Compression Format Conversion

Amazon’s managed services (Redshift, EMR, etc) are able to read compressed data from S3 stores as long as they are gzip, bz2, or lzo files. Zip files however are incredibly common, therefore we built Essentia to handle them.

Although our interest in doing this was to stream data into our analytics backend, the feature also enables users to use Essentia for mass conversion of files from one format into another.

The following code block shows how simple this is:

1
2
3
4
5
ess select s3://my-gz-data --credentials=mycreds.csv
ess select s3://my-zip-data --credentials=my-other-creds.csv
ess category add zipfiles "*.zip" --dateformat="YYMMDD.zip"
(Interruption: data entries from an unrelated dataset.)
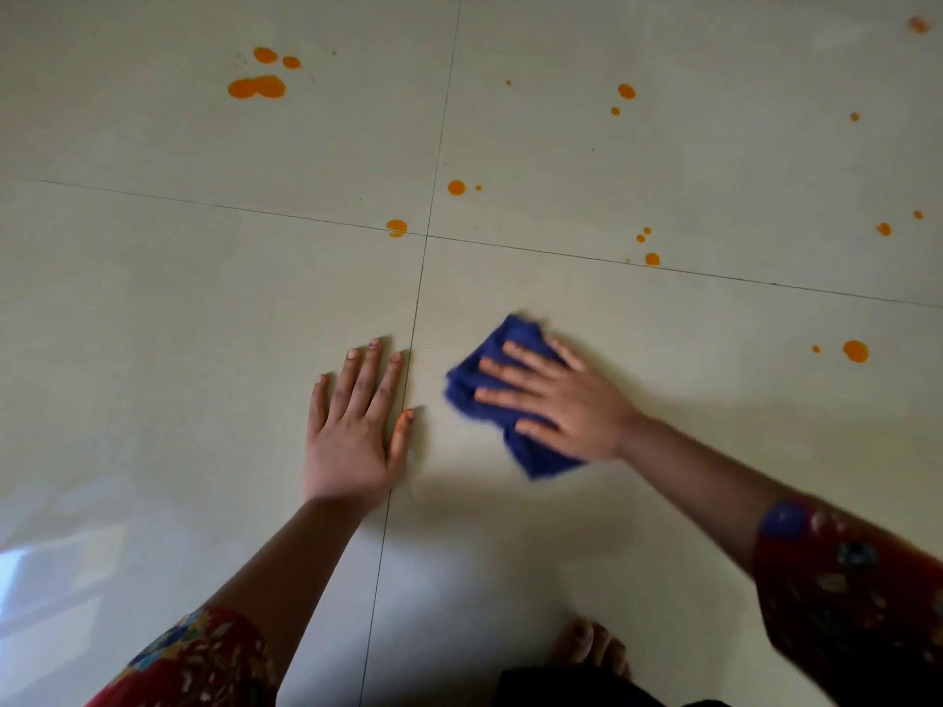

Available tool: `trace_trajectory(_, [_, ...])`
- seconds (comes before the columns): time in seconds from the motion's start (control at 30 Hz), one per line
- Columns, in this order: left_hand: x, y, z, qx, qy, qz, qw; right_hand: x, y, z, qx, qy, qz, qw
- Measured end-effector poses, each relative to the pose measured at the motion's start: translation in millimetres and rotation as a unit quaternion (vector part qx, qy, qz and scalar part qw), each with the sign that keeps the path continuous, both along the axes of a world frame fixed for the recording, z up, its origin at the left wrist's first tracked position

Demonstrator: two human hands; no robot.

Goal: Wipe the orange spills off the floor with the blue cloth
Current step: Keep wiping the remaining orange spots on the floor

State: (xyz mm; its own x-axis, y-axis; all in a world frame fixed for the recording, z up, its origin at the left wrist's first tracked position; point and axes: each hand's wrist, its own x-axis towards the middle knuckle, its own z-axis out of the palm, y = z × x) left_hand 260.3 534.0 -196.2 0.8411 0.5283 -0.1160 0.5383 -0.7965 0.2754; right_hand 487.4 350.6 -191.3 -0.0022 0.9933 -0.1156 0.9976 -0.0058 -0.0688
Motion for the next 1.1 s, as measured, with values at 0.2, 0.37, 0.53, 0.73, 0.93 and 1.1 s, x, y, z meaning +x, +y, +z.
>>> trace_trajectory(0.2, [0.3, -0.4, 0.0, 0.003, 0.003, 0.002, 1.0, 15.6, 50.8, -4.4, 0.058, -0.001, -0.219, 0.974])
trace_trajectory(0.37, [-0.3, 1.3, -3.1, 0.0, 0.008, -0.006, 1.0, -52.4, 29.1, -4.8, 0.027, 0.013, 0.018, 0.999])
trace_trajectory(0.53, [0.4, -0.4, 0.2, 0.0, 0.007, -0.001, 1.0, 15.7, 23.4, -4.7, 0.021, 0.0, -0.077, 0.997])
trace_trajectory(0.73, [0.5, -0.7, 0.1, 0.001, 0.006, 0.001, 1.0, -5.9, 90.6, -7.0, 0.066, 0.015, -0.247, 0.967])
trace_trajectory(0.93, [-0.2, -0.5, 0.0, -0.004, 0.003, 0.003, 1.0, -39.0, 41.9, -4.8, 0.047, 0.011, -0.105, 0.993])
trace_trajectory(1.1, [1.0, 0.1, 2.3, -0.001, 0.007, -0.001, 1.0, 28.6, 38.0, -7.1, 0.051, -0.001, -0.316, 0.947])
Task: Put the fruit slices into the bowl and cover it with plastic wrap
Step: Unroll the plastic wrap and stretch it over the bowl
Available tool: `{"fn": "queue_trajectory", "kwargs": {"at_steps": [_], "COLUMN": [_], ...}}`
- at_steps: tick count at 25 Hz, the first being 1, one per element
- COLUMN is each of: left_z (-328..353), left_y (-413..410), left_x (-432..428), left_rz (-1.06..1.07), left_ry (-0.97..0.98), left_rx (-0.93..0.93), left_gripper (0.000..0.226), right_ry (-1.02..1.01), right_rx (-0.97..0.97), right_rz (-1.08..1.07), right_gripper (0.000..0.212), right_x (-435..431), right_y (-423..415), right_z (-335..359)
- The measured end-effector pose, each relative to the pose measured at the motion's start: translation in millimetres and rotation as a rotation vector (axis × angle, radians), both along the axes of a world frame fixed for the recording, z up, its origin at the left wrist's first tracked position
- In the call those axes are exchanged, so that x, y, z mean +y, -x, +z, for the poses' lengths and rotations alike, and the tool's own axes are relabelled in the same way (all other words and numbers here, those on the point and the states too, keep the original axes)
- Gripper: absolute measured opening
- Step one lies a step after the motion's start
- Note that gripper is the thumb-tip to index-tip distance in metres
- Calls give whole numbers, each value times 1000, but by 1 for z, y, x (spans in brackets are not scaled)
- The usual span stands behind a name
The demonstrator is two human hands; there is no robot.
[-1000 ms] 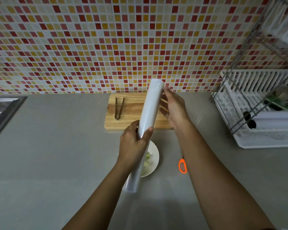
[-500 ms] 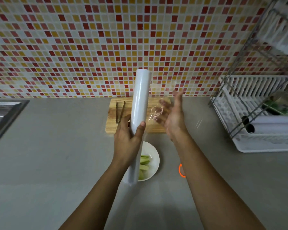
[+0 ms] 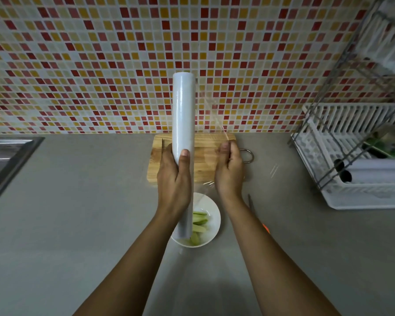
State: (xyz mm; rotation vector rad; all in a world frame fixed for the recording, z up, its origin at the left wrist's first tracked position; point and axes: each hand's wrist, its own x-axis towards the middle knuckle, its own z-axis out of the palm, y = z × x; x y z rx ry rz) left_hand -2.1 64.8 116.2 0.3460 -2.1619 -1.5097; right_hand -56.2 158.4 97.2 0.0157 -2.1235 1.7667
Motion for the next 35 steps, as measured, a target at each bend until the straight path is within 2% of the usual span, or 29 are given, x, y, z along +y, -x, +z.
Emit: {"fn": "queue_trajectory", "kwargs": {"at_steps": [2, 5, 7, 9, 11, 13, 15, 18, 20, 23, 26, 31, 35], "left_z": [1, 3, 1, -1, -4, -9, -14, -27, -39, -53, -57, -63, -73], "left_y": [1, -1, -1, 0, -1, -1, 0, -3, -10, -16, -18, -25, -32], "left_x": [0, -3, -5, -7, -10, -12, -11, -8, -6, -2, -1, -10, -20], "left_rz": [11, -46, -71, -103, -166, -192, -177, -185, -172, -118, -99, -89, 20], "left_ry": [-7, 53, 39, -114, -383, -554, -600, -422, -327, -272, -131, -19, 189], "left_rx": [-16, 5, -46, -132, -245, -375, -469, -584, -616, -615, -592, -585, -562], "left_gripper": [21, 49, 54, 41, 33, 38, 46, 61, 61, 43, 30, 39, 54], "right_ry": [-43, -70, -81, -117, -165, -217, -241, -273, -294, -283, -317, -310, -308], "right_rx": [29, -22, -50, -57, -67, -76, -106, -183, -240, -309, -388, -442, -453], "right_rz": [-60, -112, -109, -106, -119, -130, -119, -94, -103, -138, -90, 1, 25], "right_gripper": [32, 32, 31, 32, 31, 29, 29, 30, 31, 29, 30, 31, 31], "right_x": [7, 20, 29, 40, 53, 64, 68, 72, 78, 87, 87, 69, 60], "right_y": [2, 6, 6, 6, 6, 7, 5, -5, -13, -21, -19, -19, -27], "right_z": [1, 0, -5, -11, -17, -24, -32, -53, -69, -89, -101, -121, -138]}}
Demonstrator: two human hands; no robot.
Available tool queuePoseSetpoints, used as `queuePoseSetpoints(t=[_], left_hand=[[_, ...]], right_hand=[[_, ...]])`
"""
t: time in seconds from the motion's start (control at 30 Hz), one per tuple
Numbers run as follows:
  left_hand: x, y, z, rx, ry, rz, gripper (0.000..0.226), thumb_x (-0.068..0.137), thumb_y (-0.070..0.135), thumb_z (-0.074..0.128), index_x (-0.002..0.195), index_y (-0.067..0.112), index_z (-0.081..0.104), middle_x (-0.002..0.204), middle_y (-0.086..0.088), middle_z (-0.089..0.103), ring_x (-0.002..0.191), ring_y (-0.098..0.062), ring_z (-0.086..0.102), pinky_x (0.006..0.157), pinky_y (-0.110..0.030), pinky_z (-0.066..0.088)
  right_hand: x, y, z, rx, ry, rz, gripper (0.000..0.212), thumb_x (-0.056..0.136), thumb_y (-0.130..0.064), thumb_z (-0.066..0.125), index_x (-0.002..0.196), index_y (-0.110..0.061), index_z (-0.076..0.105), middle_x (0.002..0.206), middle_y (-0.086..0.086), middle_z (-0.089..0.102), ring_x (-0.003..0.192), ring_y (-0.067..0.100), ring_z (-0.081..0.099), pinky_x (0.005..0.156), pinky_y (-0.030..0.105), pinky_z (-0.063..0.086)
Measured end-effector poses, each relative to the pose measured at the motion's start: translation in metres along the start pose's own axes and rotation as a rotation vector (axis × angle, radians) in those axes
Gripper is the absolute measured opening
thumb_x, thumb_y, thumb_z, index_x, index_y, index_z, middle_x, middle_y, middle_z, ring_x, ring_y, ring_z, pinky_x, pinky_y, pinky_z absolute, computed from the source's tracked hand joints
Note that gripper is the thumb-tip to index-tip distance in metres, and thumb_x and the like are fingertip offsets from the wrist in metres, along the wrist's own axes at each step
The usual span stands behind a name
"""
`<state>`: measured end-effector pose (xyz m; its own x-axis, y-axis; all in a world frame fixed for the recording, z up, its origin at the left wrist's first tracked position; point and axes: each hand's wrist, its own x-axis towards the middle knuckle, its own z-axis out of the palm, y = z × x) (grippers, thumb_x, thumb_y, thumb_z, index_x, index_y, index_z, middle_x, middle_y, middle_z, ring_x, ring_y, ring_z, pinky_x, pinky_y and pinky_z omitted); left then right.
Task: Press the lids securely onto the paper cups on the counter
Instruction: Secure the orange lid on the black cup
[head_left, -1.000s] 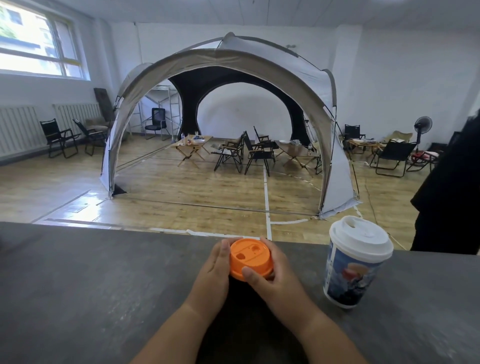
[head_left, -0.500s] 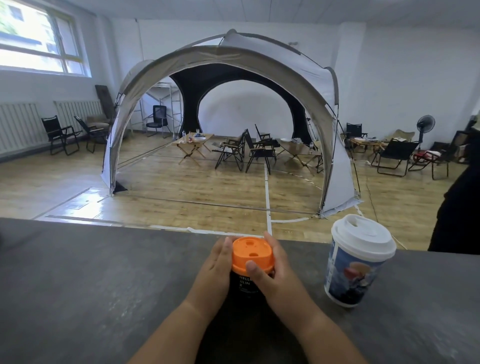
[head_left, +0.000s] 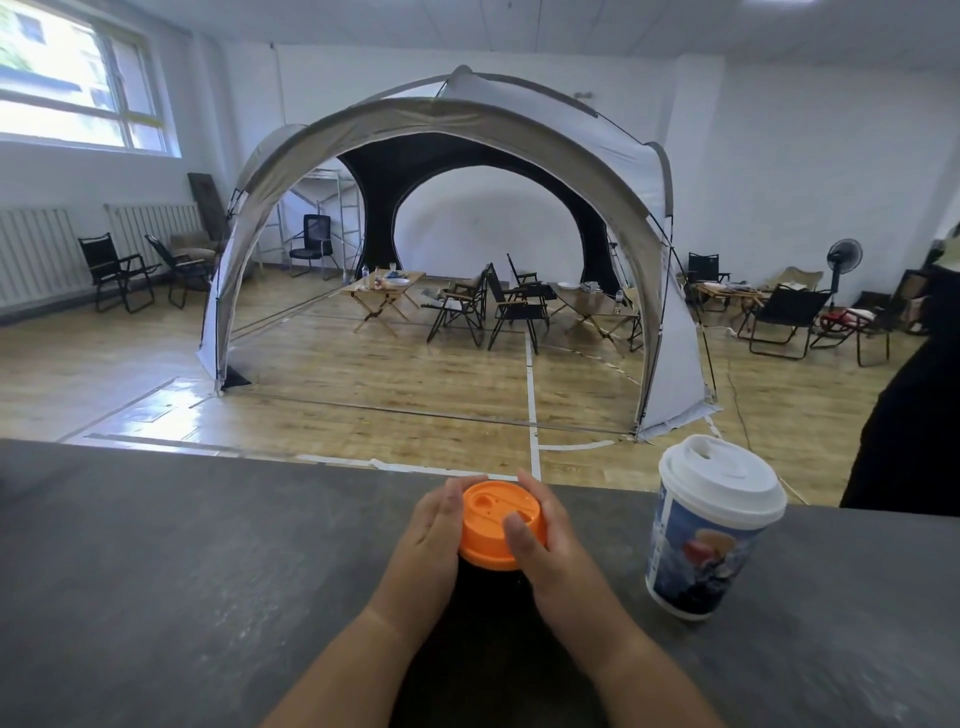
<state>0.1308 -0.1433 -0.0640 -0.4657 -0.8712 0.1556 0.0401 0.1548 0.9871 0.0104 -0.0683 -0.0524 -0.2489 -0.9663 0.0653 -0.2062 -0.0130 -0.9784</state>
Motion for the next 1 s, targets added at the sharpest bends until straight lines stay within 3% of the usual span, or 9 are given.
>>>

ess stream zipfiles "*" "*" "gzip -3 -c -" --s3out=my-gz-data:/converted/%path/%file.gz

Each time we ‘register’ a datastore with the select command, Essentia remembers it. In the above example, we register an bucket that we will use to store output. Next we register the input bucket (my-zip-data).

We have Essentia group all .zip files in the ‘my-zip-data’ bucket into a single category (line 3), and then use the stream command (line 5) to convert the files one by one, pushing the converted files into a different bucket. We could have used the same bucket for input or output, and we could have mixed local and s3 stores for either or both of the input and output.

The list of files to process is broken up and shared amongst each worker node. The scaling is linear: double your cluster size and the conversion time will be cut in half!